Exercise details: Read the material below and count the lines holding the string "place". Give that count with nothing added.

Exercise data:
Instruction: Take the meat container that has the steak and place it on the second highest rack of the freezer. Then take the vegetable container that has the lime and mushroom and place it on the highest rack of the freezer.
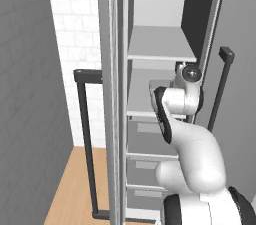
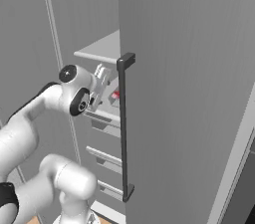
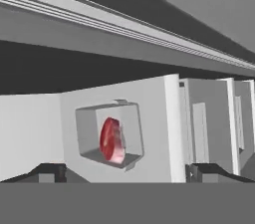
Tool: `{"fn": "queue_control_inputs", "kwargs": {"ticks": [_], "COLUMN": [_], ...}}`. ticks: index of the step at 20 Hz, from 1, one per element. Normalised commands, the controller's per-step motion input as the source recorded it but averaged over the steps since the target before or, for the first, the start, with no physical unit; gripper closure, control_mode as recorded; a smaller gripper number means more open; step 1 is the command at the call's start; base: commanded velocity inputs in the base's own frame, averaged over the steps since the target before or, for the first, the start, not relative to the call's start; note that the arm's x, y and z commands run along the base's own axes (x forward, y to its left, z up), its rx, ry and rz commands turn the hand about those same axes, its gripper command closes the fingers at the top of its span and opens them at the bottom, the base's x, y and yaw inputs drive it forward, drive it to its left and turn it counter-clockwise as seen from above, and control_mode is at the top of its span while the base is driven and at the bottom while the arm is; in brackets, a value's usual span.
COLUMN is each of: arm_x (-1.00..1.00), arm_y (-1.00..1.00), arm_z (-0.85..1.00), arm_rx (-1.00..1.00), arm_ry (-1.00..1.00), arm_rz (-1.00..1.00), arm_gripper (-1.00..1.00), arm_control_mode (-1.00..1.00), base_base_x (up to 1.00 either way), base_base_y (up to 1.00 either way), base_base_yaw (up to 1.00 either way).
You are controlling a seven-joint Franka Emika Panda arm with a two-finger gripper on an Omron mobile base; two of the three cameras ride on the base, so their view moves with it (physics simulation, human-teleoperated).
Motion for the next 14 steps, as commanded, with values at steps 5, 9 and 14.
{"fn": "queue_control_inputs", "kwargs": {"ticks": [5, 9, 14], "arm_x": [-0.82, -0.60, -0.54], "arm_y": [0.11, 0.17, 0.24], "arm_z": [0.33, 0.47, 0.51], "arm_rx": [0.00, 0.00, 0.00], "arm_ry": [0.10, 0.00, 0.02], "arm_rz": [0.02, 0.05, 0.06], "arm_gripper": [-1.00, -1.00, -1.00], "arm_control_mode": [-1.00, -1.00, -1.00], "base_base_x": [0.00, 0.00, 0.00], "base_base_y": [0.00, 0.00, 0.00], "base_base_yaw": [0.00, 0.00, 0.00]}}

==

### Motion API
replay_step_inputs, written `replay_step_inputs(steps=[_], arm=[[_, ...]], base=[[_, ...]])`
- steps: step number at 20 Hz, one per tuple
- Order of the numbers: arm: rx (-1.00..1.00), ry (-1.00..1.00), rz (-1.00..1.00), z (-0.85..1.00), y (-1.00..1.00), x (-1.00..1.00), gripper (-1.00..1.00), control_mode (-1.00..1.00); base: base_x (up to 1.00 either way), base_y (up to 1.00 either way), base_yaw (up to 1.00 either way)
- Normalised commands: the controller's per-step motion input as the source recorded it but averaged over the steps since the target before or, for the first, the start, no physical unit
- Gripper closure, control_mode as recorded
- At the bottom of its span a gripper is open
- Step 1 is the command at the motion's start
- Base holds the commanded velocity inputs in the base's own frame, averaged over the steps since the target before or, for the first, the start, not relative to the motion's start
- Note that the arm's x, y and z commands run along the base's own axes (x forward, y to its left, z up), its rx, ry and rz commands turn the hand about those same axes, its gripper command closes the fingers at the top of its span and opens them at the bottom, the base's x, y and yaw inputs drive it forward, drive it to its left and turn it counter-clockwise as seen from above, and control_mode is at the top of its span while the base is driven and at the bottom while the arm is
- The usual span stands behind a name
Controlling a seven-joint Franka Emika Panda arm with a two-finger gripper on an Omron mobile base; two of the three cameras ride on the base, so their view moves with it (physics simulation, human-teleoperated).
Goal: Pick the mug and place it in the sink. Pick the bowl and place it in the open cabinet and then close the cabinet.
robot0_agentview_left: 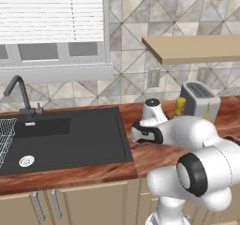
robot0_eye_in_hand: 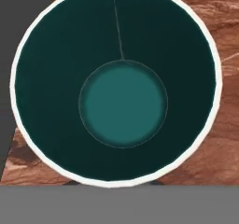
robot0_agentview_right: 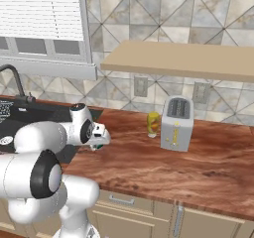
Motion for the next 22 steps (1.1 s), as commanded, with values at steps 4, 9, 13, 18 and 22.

Written response: 2